* INSTRUCTIONS TO FOLLOW
Collect all lines containing the word "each" from the data.

* DATA EXTRACT
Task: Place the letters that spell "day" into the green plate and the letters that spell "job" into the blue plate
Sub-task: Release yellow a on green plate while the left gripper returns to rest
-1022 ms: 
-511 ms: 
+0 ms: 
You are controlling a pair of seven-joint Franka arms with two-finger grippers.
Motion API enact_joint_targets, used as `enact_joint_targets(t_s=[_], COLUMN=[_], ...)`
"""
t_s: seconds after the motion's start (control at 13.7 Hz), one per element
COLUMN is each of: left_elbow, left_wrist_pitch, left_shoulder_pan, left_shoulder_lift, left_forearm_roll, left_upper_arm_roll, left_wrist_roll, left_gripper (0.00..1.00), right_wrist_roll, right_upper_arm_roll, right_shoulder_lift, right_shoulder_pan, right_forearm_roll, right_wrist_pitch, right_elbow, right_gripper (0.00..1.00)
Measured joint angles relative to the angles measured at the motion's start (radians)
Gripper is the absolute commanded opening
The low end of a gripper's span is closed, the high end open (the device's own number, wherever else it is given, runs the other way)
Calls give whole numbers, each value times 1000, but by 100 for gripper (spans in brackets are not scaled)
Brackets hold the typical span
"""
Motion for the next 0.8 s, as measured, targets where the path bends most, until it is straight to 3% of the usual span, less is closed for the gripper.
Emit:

* ANSWER TO THIS TASK
COLUMN is each of: left_elbow, left_wrist_pitch, left_shoulder_pan, left_shoulder_lift, left_forearm_roll, left_upper_arm_roll, left_wrist_roll, left_gripper (0.00..1.00), right_wrist_roll, right_upper_arm_roll, right_shoulder_lift, right_shoulder_pan, right_forearm_roll, right_wrist_pitch, right_elbow, right_gripper (0.00..1.00)
Calls give whole numbers, each value times 1000, but by 100 for gripper (spans in brackets are not scaled)

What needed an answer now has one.